--- EXERCISE DETAILS ---
What you return must be an exact copy of the lines in the listing below between the line holding "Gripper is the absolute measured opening" and the line holding "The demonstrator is", inclusive, and nothing more.

--- EXERCISE INPUT ---
☆ ☆ ☆ ☆
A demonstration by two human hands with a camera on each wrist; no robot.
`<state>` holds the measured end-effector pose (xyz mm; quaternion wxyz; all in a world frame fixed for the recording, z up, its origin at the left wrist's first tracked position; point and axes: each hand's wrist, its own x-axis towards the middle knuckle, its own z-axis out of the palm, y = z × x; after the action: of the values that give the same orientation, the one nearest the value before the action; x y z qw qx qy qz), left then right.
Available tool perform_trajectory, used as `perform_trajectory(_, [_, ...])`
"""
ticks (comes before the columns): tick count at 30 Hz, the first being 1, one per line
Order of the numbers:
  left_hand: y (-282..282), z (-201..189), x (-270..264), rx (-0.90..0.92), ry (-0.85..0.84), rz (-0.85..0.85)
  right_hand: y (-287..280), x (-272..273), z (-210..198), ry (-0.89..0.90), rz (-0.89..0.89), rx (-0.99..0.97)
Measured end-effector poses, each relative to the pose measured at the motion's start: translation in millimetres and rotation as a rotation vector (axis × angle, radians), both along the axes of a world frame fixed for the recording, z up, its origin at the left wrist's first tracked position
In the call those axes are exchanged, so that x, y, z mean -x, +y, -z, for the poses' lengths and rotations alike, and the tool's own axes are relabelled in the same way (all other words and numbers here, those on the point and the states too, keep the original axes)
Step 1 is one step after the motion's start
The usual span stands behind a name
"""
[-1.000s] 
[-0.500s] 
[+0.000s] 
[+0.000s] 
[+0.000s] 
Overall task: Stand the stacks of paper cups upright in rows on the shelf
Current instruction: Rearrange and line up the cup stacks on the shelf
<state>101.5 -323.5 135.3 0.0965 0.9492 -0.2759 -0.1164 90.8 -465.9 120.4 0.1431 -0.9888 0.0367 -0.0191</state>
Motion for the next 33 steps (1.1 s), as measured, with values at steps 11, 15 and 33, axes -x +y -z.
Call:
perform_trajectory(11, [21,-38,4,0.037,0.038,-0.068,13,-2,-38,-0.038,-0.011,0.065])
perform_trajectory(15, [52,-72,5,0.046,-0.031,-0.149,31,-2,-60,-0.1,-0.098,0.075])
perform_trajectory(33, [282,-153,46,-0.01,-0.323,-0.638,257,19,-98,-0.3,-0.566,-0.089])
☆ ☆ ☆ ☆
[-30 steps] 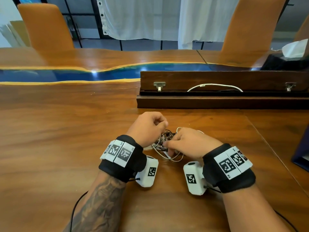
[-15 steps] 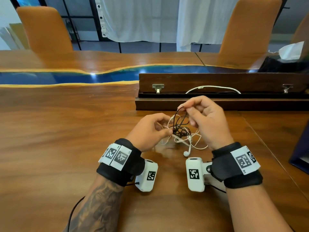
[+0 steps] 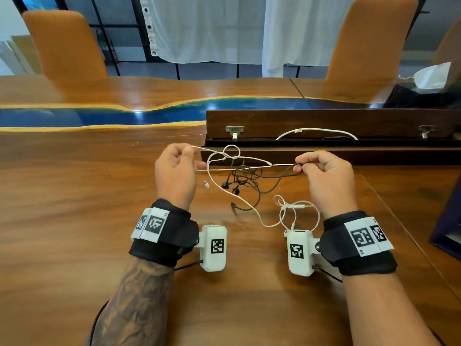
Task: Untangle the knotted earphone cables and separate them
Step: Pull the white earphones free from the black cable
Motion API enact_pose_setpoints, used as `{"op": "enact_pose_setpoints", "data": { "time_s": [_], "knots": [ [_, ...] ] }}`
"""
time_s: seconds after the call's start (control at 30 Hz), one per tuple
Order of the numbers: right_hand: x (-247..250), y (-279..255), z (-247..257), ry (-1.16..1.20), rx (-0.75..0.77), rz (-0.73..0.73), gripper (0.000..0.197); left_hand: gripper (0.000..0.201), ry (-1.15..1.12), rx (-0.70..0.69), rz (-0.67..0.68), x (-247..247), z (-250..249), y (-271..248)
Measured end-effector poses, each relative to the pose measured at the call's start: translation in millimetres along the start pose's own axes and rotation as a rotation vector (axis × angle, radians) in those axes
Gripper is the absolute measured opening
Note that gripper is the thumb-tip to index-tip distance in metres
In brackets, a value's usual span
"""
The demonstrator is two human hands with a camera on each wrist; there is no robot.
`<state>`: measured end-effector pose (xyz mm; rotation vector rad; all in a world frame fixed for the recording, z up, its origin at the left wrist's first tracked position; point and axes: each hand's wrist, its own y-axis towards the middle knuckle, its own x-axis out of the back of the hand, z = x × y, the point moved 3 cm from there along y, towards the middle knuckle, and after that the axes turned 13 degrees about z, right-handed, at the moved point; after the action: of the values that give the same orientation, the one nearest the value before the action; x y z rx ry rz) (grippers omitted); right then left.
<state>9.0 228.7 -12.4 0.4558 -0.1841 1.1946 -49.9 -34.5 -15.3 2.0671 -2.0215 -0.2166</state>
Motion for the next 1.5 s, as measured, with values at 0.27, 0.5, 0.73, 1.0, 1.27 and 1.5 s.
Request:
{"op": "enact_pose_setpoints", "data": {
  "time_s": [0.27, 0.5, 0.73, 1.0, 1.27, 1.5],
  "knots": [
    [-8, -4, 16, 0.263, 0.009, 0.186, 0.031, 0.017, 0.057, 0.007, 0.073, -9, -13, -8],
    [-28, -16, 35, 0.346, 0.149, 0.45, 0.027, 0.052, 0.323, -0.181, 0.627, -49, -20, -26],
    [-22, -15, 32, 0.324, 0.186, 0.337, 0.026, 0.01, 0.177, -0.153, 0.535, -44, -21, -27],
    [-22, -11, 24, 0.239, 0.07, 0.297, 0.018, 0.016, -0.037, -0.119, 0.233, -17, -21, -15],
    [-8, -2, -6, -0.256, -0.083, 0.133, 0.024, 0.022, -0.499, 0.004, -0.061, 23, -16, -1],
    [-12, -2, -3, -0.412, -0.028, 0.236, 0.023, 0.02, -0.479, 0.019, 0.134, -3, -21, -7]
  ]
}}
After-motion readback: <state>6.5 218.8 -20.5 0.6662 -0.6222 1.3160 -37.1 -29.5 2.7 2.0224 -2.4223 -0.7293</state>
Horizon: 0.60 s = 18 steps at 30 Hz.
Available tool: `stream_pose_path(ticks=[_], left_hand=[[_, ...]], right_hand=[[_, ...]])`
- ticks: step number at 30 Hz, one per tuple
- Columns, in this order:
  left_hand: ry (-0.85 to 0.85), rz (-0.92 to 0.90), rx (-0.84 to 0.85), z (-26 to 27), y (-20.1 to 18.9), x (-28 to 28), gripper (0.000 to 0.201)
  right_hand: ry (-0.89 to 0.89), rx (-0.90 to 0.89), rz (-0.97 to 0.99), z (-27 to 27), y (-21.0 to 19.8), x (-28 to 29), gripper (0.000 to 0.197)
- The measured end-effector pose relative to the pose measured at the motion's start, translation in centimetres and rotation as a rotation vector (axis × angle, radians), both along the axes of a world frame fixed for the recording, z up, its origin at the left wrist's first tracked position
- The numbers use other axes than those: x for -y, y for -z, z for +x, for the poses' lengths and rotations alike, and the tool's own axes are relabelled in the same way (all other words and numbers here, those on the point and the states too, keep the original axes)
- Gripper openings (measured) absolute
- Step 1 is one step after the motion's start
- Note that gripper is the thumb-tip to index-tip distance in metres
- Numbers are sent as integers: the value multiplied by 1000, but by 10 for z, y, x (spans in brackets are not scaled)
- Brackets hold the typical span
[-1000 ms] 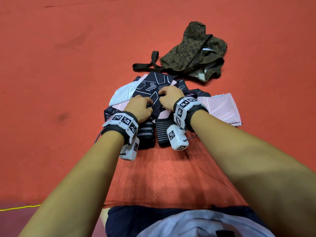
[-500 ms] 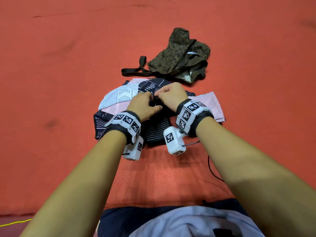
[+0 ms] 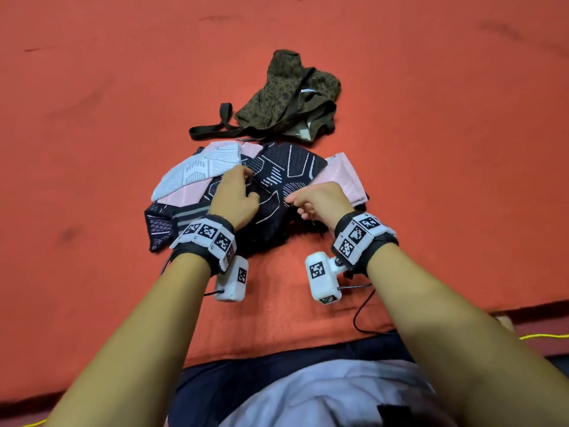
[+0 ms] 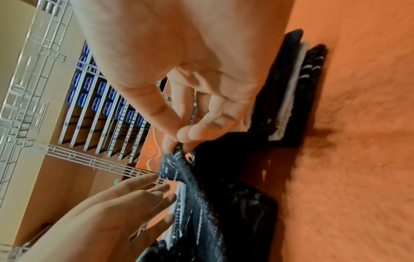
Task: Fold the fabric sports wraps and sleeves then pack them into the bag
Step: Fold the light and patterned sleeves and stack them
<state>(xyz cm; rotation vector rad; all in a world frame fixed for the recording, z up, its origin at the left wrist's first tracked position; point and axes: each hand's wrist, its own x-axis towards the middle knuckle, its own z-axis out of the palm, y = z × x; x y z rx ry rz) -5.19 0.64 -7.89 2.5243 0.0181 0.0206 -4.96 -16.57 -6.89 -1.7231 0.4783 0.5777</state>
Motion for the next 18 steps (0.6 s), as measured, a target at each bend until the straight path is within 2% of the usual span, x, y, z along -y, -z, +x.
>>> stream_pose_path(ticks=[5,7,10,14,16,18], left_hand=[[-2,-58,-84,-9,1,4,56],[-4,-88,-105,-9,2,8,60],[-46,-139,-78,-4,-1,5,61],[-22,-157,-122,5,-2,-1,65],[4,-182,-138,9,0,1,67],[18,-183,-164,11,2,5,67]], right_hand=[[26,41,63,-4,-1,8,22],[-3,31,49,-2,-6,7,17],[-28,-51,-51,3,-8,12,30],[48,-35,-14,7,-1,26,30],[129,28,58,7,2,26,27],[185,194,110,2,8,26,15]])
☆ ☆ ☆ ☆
--- TASK ANSWER ---
Gripper is the absolute measured opening
Note that gripper is the thumb-tip to index-tip distance in metres
In brackets, a value's usual span
"""
The demonstrator is two human hands with a camera on each wrist; there is no robot.

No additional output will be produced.